::: Source material :::

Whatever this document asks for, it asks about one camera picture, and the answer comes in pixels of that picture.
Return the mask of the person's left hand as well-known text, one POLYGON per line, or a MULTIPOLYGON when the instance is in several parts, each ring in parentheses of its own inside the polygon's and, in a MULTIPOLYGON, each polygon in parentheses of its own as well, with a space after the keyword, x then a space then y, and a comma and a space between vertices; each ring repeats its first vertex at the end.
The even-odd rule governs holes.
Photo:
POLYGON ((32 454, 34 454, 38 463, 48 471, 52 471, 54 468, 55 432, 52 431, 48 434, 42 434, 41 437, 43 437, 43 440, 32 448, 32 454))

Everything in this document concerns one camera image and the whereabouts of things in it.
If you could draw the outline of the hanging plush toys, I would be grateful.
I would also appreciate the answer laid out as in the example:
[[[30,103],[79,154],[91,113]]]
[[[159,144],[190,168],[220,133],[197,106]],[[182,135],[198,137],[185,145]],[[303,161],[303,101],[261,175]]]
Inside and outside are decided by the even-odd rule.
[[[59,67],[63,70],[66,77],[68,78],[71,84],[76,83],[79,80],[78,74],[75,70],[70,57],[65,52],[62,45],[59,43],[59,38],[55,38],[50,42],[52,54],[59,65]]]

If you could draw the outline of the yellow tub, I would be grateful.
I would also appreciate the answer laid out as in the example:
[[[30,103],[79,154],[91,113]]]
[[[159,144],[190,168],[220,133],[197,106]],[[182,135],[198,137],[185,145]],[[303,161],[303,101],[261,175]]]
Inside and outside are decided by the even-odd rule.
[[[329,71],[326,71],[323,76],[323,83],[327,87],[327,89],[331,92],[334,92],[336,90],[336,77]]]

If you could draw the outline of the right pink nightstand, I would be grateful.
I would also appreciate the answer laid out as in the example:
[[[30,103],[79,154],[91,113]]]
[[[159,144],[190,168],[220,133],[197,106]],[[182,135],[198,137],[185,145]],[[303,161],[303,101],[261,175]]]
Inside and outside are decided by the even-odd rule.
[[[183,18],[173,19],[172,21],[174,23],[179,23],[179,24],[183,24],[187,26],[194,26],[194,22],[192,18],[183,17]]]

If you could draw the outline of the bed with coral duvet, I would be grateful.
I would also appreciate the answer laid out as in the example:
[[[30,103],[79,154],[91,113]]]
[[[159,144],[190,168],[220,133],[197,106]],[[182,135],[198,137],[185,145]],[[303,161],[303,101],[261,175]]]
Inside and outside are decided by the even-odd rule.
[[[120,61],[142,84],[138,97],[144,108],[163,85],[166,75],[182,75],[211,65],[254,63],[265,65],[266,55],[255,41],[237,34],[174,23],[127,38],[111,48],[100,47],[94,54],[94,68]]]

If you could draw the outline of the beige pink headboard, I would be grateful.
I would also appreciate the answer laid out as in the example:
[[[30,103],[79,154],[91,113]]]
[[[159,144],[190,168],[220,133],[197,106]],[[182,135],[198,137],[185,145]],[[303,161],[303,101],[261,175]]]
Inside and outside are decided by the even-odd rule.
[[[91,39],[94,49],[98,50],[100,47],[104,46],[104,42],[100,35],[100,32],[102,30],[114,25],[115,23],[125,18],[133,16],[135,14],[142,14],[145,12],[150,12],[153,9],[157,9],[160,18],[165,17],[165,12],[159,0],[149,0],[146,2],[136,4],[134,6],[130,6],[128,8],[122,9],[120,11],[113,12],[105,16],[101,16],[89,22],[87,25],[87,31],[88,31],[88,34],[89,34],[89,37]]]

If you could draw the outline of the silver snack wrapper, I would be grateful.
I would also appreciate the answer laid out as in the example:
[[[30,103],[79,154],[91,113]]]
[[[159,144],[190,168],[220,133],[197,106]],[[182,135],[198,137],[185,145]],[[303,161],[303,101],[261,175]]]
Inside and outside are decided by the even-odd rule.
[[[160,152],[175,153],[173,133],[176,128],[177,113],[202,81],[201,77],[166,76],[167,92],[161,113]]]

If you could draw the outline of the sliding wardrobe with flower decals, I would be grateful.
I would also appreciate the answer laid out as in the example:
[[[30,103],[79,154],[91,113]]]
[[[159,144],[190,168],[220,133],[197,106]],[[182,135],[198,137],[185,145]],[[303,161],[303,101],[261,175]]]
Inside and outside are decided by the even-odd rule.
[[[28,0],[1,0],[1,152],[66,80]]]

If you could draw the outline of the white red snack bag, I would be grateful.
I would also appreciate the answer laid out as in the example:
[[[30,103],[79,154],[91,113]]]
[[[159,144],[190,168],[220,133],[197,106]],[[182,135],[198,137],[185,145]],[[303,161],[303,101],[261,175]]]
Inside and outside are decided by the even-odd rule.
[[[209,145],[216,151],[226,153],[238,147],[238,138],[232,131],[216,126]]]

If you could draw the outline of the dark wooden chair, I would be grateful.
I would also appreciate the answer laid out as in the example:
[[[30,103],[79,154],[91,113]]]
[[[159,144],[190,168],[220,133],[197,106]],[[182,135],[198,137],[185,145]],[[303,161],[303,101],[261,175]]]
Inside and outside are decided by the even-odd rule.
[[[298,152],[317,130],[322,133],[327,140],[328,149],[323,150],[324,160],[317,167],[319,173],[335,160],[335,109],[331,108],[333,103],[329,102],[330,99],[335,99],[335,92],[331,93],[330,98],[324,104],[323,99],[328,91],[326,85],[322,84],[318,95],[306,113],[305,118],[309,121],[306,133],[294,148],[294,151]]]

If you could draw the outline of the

:::
::: Source material :::

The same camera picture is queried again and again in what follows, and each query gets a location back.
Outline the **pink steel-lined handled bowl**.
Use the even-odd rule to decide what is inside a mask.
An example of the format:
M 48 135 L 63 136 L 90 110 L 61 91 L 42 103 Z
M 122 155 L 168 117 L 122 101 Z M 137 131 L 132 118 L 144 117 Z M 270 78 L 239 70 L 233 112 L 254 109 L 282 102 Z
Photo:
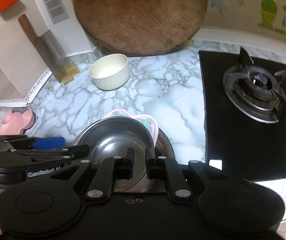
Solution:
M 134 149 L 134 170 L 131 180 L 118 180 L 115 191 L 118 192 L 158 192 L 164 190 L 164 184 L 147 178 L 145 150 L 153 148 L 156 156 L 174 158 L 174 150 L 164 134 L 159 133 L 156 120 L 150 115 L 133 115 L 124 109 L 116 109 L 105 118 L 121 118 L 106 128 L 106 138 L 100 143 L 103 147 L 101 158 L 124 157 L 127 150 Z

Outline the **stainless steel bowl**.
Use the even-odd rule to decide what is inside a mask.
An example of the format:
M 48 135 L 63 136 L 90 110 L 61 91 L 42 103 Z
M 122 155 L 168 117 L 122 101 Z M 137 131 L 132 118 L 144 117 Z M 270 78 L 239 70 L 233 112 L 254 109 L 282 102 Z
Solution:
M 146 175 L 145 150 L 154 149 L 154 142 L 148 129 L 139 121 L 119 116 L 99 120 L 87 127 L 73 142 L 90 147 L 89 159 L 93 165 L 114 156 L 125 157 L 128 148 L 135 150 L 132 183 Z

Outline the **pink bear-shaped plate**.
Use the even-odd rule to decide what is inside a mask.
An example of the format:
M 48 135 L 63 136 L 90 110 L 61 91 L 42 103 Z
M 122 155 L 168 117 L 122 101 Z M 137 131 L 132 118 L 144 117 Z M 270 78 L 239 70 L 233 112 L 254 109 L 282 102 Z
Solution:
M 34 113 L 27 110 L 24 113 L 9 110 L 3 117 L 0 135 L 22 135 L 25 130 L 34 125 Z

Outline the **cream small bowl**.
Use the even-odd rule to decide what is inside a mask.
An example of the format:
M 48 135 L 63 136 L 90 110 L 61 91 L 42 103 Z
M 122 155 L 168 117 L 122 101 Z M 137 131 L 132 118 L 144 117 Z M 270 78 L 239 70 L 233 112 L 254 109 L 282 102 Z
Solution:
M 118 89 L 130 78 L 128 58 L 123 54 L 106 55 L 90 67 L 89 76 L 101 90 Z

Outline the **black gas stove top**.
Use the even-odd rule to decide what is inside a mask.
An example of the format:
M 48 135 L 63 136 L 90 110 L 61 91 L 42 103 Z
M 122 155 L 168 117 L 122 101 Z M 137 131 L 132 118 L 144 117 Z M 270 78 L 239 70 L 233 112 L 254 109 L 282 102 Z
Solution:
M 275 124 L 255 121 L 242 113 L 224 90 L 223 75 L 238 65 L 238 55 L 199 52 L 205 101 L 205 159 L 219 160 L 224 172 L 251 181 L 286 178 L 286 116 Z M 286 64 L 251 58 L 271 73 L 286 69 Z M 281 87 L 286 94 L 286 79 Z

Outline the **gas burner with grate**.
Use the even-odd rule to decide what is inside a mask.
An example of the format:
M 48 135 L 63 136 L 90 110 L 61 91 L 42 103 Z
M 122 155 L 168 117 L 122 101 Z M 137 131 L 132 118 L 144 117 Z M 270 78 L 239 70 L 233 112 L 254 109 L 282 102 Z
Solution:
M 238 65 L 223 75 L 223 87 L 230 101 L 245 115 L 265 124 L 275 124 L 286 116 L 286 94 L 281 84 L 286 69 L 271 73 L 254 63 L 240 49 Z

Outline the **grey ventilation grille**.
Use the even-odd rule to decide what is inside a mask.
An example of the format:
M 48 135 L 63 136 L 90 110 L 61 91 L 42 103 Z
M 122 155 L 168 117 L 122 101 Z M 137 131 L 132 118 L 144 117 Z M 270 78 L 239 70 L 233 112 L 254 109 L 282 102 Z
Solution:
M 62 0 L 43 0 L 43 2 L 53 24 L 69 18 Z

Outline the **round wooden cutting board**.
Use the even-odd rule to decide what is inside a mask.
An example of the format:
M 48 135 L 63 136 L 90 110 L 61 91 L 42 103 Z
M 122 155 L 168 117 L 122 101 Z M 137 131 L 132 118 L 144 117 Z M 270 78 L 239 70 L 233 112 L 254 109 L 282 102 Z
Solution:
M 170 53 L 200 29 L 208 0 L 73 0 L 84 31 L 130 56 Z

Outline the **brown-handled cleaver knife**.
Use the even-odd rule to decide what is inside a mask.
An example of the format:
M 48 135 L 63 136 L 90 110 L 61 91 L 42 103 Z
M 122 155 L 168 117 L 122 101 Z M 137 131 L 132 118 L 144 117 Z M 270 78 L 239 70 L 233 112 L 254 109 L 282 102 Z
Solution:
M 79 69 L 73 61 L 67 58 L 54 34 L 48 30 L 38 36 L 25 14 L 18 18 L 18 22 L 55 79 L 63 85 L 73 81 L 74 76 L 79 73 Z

:::

## Task item
Extract every line above containing the word "camera".

## Your solution
Whatever this document asks for, it asks about one camera picture, and the answer comes in pixels of that picture.
Everything in this document concerns one camera image and the whereabouts of things in it.
The same camera picture is queried again and again in what follows, and each query gets a location back.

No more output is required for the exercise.